* Problem to solve:
Without any pictures, print the lines below from the one that has "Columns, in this" through the one that has "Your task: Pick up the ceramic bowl", exactly and nothing else.

(Beginning of Records provided)

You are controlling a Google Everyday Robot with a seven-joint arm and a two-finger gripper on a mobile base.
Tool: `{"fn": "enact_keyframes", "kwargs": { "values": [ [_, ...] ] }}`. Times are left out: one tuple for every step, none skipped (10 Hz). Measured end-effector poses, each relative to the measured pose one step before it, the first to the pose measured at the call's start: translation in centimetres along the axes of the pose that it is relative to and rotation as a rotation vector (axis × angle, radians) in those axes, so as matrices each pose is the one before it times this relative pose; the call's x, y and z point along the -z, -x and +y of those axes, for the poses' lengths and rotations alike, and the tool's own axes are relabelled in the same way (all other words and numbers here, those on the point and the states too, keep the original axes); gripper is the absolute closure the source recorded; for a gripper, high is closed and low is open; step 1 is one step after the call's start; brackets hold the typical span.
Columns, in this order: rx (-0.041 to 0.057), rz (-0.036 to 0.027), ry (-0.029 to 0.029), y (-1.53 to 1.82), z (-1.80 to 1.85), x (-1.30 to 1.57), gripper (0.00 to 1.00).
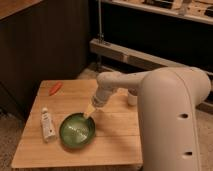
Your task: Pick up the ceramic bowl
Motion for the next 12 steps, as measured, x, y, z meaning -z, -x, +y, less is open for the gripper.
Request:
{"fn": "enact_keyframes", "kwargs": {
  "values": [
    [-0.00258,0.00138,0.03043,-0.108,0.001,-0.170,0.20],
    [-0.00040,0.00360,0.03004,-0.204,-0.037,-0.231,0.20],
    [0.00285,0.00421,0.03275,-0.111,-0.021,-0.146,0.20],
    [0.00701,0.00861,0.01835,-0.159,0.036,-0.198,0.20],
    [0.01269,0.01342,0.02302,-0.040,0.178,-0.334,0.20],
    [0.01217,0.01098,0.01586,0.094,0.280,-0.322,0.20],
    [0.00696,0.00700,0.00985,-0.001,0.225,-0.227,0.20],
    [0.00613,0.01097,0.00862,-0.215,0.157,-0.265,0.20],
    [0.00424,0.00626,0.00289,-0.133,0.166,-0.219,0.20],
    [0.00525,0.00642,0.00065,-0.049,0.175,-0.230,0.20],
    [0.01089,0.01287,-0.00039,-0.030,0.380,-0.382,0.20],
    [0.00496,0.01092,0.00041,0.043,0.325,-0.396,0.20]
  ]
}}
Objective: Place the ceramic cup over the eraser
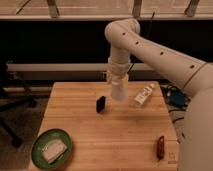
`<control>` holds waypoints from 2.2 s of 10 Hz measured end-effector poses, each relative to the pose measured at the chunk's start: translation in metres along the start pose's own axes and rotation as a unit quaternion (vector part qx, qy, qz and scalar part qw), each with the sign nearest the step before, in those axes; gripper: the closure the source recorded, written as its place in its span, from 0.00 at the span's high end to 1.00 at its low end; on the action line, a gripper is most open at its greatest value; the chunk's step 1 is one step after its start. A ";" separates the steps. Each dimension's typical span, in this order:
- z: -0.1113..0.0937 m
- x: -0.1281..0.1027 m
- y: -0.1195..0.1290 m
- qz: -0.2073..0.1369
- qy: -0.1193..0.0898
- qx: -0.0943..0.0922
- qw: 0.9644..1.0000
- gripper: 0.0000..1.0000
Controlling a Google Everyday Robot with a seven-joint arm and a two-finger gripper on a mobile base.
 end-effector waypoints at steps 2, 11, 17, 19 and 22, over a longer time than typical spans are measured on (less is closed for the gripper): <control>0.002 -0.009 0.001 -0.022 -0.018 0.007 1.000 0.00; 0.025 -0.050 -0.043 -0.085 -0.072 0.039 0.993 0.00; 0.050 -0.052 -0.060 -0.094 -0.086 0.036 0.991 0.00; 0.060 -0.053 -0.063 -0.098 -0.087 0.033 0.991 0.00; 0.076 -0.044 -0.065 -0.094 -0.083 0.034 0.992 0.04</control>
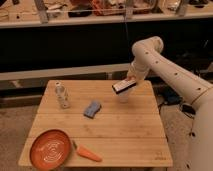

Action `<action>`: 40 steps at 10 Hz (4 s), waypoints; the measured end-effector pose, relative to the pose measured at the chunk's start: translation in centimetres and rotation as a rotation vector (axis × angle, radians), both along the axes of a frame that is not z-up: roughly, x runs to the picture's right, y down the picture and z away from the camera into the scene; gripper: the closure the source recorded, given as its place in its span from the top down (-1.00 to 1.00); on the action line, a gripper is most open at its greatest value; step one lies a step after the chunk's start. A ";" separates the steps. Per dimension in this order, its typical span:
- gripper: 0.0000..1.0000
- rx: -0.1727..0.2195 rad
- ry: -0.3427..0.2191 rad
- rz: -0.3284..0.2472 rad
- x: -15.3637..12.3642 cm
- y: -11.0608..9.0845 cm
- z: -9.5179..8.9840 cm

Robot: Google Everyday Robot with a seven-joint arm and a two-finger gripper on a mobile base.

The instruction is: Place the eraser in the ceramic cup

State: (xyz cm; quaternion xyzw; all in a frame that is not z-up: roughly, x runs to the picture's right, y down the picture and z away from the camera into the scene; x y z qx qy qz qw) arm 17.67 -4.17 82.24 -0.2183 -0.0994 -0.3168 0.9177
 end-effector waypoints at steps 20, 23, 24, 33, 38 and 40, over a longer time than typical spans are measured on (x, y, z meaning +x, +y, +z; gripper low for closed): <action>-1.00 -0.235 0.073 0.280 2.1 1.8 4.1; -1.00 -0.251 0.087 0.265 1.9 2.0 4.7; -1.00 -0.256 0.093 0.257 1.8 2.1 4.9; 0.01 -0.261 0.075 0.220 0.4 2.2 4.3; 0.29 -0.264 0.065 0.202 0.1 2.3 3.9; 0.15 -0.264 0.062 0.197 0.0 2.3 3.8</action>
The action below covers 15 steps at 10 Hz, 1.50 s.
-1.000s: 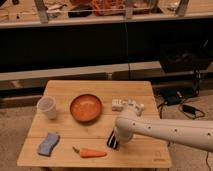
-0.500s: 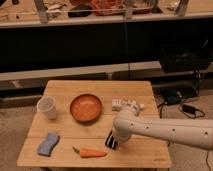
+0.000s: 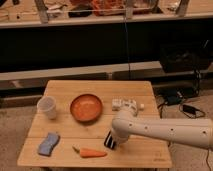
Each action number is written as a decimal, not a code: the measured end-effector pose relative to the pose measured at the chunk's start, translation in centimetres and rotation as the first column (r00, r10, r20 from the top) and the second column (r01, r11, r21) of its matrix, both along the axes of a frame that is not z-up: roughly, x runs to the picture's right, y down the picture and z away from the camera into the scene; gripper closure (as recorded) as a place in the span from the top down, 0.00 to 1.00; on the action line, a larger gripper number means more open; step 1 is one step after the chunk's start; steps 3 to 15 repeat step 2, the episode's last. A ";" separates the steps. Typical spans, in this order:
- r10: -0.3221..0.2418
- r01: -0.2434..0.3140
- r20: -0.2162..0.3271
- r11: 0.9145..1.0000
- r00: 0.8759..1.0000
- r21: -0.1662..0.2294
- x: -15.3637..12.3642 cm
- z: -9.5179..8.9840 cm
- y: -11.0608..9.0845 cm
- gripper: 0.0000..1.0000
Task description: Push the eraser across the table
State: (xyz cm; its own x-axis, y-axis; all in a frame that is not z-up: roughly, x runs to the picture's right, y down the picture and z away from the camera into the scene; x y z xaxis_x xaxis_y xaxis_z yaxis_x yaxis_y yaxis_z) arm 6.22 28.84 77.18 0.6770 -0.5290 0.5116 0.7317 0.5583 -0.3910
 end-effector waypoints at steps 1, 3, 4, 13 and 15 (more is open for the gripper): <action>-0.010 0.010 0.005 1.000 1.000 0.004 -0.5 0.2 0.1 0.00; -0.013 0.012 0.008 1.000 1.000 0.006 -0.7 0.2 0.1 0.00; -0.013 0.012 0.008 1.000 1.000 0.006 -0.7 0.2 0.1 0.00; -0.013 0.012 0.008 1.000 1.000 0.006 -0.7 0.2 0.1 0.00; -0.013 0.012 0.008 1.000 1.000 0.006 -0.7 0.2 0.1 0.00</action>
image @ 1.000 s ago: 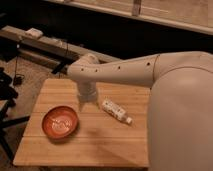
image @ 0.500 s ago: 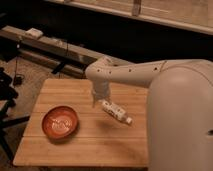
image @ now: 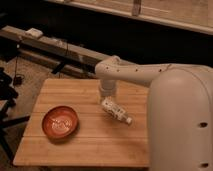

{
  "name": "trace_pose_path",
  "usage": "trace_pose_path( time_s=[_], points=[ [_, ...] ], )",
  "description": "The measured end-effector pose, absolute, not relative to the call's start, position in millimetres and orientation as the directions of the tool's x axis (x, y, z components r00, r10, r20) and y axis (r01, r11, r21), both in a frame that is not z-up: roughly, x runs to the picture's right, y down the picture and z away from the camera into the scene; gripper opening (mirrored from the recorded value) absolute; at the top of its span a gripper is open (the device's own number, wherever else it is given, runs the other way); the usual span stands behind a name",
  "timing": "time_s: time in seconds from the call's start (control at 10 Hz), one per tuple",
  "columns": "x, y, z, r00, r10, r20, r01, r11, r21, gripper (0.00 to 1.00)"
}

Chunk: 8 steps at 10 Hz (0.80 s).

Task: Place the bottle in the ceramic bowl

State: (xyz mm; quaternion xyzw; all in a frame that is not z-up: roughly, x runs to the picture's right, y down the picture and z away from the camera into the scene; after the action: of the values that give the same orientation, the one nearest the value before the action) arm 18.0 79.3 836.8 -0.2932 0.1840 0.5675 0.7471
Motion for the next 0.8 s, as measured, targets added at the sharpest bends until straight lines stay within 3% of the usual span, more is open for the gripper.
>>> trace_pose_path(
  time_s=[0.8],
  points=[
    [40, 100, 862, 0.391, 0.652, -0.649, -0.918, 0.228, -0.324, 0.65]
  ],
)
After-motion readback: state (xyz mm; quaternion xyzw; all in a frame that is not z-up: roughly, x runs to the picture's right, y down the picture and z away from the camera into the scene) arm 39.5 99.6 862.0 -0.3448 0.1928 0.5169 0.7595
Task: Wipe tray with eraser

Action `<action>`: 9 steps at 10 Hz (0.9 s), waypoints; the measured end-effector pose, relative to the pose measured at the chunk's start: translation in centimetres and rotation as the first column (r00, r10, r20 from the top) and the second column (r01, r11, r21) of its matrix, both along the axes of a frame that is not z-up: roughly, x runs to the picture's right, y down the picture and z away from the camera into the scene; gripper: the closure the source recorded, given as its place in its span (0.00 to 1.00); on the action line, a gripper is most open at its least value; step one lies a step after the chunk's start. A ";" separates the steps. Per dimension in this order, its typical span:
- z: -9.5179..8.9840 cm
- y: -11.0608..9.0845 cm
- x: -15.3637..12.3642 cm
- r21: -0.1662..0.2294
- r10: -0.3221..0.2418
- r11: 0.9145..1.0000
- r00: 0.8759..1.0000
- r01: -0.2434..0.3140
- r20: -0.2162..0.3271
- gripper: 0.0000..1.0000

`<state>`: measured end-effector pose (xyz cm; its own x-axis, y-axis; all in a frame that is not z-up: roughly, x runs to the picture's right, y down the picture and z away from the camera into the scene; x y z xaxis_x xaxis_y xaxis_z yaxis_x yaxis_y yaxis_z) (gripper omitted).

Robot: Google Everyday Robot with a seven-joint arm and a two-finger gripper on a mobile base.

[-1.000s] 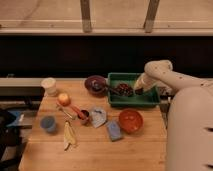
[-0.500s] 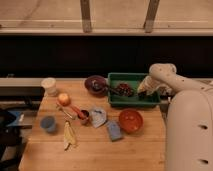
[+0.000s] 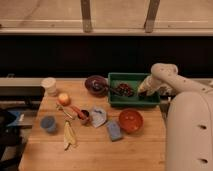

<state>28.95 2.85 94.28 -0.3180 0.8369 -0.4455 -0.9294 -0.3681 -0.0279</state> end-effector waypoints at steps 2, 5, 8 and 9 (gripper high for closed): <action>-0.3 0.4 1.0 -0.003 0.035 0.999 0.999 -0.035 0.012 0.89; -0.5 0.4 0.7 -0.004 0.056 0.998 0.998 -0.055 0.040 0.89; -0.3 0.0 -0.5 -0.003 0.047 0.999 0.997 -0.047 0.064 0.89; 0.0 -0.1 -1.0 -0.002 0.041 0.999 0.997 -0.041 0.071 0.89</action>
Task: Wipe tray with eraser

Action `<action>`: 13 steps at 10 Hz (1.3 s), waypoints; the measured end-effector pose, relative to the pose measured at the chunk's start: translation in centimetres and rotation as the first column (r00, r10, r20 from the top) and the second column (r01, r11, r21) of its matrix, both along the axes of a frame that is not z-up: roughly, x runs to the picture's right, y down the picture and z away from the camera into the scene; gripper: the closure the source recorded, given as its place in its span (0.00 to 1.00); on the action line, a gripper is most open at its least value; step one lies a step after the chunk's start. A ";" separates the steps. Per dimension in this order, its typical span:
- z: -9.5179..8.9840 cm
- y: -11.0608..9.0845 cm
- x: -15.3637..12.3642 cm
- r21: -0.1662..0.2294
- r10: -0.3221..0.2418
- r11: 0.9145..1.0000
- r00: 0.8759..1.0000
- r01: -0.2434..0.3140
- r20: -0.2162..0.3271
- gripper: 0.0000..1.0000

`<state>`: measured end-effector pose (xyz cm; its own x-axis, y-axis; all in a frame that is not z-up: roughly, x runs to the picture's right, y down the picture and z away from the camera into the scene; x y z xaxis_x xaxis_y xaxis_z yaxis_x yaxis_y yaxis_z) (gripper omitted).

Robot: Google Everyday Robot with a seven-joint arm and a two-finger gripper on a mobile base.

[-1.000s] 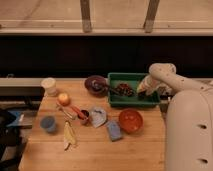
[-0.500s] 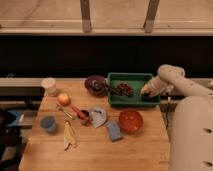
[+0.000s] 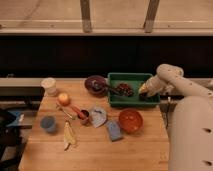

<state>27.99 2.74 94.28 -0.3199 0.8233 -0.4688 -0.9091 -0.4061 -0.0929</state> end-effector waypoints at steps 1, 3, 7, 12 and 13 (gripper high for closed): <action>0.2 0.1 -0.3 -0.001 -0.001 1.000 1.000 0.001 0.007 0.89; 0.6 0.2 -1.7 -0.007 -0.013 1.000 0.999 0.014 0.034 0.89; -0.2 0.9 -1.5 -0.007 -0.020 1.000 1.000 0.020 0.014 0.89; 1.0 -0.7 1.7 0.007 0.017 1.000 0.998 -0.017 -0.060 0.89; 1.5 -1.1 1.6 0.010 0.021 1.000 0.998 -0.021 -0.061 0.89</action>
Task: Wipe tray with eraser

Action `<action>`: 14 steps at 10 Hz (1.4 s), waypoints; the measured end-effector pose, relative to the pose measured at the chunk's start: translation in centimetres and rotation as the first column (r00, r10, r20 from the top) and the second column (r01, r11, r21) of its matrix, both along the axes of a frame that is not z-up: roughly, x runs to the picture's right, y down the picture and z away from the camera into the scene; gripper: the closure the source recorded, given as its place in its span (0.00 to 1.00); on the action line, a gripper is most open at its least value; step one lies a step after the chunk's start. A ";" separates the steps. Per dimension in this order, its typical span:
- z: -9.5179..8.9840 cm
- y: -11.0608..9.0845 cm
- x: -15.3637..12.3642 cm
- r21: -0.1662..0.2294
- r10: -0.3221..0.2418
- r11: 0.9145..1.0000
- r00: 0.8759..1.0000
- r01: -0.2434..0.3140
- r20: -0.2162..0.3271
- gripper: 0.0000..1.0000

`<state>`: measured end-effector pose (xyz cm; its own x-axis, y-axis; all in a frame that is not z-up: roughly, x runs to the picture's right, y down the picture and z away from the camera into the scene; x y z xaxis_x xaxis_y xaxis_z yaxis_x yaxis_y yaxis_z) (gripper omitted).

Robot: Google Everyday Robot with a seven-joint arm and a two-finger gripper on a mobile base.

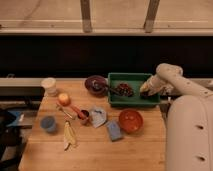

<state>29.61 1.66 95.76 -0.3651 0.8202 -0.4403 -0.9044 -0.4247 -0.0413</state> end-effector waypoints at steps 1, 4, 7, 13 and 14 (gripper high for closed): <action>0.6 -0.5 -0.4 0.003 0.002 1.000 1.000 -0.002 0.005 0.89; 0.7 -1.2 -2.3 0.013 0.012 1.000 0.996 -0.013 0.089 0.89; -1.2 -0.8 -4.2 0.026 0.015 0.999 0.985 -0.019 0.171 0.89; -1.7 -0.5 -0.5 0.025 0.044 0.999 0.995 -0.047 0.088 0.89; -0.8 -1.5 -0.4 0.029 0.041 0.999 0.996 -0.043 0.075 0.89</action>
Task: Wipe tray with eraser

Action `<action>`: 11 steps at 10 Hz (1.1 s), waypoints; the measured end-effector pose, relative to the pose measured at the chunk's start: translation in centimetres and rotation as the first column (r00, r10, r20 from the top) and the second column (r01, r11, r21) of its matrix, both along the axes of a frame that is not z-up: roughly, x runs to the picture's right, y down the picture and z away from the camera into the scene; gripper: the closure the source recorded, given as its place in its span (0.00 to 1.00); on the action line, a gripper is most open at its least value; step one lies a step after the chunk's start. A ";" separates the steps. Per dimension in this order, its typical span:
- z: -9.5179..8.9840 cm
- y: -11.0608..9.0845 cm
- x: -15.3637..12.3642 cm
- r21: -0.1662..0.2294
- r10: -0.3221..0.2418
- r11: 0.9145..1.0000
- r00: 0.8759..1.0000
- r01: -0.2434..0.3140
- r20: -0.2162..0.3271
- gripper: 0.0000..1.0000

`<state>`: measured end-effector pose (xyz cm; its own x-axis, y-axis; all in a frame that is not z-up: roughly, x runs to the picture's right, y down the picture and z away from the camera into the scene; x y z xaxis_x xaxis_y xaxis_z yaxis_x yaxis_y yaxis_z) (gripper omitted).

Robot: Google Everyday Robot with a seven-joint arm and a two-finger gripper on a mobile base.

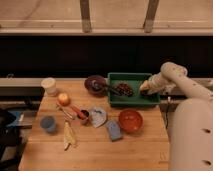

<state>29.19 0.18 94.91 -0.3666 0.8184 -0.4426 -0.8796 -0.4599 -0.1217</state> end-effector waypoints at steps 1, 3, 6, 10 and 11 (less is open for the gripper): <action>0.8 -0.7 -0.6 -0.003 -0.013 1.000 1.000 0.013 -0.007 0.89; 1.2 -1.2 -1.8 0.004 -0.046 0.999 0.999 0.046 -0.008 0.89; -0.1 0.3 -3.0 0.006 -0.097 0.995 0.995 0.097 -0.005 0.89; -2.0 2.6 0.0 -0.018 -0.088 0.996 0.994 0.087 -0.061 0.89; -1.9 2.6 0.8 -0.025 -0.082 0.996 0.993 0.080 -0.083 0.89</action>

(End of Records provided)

* The answer:
Columns, in this order: rx (-0.041 to 0.057), rz (-0.036 to 0.027), ry (-0.029 to 0.029), y (-1.53 to 1.82), z (-1.80 to 1.85), x (-1.30 to 1.57), gripper (0.00 to 1.00).
Your task: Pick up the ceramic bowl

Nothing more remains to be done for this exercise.